Destaca-se a dependência gerada por comportamentos como entretenimento online, jogos e sexo virtual, comparando-a à dependência de substâncias como o tabaco. O projeto descrito tem como objetivo estudar esses padrões de uso de ecrãs entre os portugueses, identificar comportamentos aditivos, traçar perfis dos utilizadores e desenvolver um plano de prevenção. O estudo é descritivo e exploratório, utilizando métodos quantitativos (questionários online) e qualitativos (entrevistas semiestruturadas) para investigar o fenómeno do uso excessivo de dispositivos móveis em Portugal. Quem já se mostrou preocupada com esta temática foi a UNESCO, em julho de 2023, que recomenda que o uso de smartphones nas escolas seja restrito às atividades curriculares e em casos em que a sua integração não contribua para a aprendizagem ou perturbe o funcionamento das aulas, deve ser proibido. Estas conclusões surgiram no seguimento da divulgação do relatório anual da UNESCO sobre tecnologia na educação, que aborda vários aspectos, incluindo o uso de dispositivos móveis em contextos escolares.
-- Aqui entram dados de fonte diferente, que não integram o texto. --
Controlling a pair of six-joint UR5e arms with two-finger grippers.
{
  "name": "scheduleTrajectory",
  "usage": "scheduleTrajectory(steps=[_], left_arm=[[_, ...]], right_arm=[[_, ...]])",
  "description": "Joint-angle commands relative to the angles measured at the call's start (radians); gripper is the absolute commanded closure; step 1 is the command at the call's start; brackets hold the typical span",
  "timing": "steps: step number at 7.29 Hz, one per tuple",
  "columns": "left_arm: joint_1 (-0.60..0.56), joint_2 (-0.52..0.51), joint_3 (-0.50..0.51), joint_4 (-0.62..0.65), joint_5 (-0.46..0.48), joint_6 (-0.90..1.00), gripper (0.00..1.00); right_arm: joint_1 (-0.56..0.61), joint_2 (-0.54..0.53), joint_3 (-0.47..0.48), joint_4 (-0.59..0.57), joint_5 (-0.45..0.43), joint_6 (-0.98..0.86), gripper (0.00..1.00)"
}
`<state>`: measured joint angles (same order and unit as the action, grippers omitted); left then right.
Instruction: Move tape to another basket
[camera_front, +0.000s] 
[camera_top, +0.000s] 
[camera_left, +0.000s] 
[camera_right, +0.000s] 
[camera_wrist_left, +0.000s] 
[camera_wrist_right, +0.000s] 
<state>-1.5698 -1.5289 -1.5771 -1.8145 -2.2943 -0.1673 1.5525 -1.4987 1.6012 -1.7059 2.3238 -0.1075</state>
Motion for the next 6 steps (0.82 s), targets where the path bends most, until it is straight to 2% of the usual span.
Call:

A UNESCO reconhece os benefícios de aprendizagem por meio do uso de dispositivos como telemóveis e computadores, mas alerta para os riscos associados. O ciberbullying é destacado como uma consequência negativa significativa, com um estudo abrangente revelando que, em média, pelo menos 20% dos estudantes do oitavo ano foram vítimas desse tipo de bullying digital. A UNESCO evidencia igualmente as consequências físicas e mentais da exposição prolongada a dispositivos eletrónicos, especialmente em crianças e jovens. Um relatório aponta que crianças entre os 2 e os 17 anos apresentam menor bem-estar físico quando expostas por longos períodos a ecrãs. Nos Estados Unidos, jovens entre os 11 e 14 anos passam em média nove horas por dia em frente a ecrãs, um número que aumentou durante a pandemia de covid-19. A UNESCO destaca a necessidade de linhas claras para a utilização ou proibição de dispositivos móveis nas escolas, visando a defesa dos alunos. O relatório sublinha que os estudantes não devem ser punidos na ausência de diretrizes claras sobre o comportamento desejado e observa a importância do diálogo e da evidência sólida na tomada de decisões envolvendo todos os intervenientes na aprendizagem.